● **Your task**:
Select, from the material below, each line with "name" in it.

● **Exercise data**:
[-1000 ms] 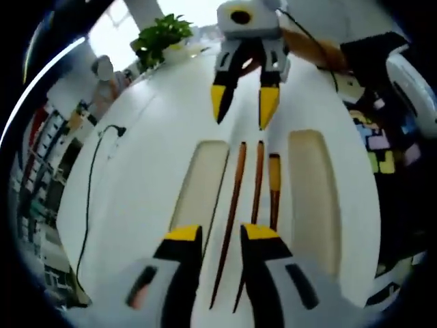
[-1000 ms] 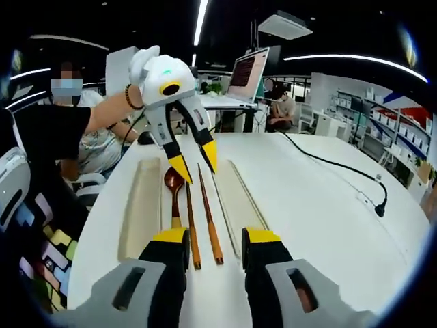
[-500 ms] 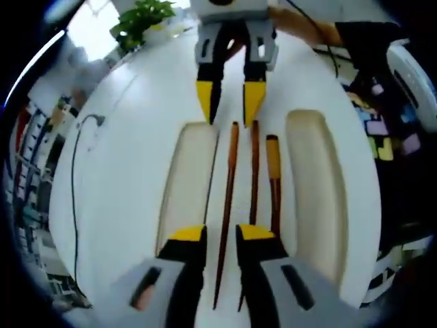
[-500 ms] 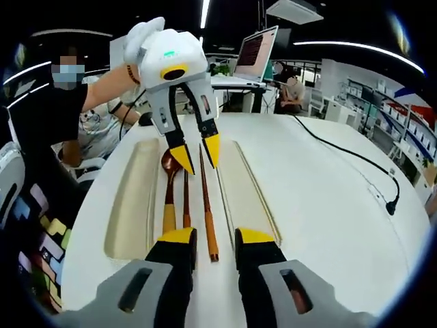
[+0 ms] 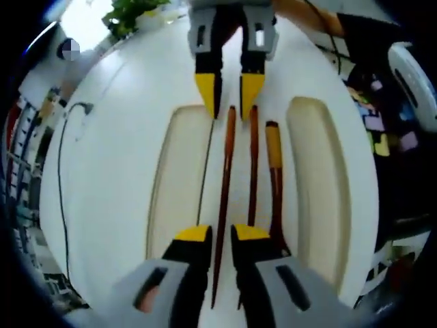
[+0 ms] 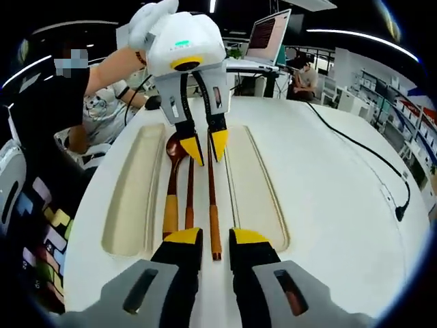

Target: Arrange the utensils inside the cutlery case until each visible utensil rests in its matching compartment.

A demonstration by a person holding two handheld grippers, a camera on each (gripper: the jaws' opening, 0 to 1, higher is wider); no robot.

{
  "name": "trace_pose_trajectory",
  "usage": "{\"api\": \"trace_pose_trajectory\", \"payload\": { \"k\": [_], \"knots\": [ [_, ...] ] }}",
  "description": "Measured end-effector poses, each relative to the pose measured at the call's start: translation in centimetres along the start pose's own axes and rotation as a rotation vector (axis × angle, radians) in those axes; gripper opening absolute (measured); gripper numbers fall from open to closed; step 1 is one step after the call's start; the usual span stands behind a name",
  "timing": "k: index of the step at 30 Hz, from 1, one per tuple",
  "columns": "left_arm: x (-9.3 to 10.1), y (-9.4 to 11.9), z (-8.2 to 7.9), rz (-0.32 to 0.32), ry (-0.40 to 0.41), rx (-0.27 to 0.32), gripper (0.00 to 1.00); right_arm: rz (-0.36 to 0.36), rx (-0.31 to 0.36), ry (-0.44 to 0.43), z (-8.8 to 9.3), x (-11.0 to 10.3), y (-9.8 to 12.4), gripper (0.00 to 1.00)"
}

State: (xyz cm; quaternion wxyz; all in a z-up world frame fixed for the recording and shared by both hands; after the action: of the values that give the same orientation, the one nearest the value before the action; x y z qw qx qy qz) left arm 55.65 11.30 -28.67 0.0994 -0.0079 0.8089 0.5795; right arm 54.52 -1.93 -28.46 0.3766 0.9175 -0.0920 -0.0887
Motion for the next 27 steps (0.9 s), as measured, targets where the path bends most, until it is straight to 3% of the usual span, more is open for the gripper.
{"api": "trace_pose_trajectory", "payload": {
  "k": [7, 11, 21, 27],
  "knots": [
    [-0.1, 0.0, -0.2, 0.020, 0.015, -0.016, 0.10, -0.010, -0.061, 0.002, 0.4, 0.1, -0.6, 0.14],
    [-0.1, 0.0, -0.2, 0.053, 0.025, -0.020, 0.07, -0.012, -0.038, -0.020, -0.2, 0.4, -0.3, 0.11],
    [-0.2, -0.1, -0.4, 0.082, 0.021, -0.060, 0.07, -0.038, -0.110, -0.011, 0.4, 0.3, -1.0, 0.11],
    [-0.6, -0.3, -0.3, 0.107, 0.011, -0.085, 0.05, -0.033, -0.112, 0.001, 0.4, 0.6, -1.2, 0.05]
  ]
}}
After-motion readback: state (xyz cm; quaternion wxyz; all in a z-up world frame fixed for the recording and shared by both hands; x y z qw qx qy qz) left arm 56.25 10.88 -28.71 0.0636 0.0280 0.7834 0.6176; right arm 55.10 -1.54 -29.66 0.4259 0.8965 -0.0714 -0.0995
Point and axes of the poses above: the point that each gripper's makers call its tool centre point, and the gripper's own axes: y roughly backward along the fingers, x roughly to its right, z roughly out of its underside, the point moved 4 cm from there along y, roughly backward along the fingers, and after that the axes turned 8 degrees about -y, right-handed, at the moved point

● **Result below**:
  "name": "trace_pose_trajectory",
  "description": "Measured end-effector poses, each relative to the pose measured at the call's start: translation in centimetres along the start pose's own axes and rotation as a rotation vector (axis × angle, radians) in those axes; gripper opening absolute (measured); gripper numbers fall from open to closed; step 1 is one step after the call's start; the usual span stands behind a name",

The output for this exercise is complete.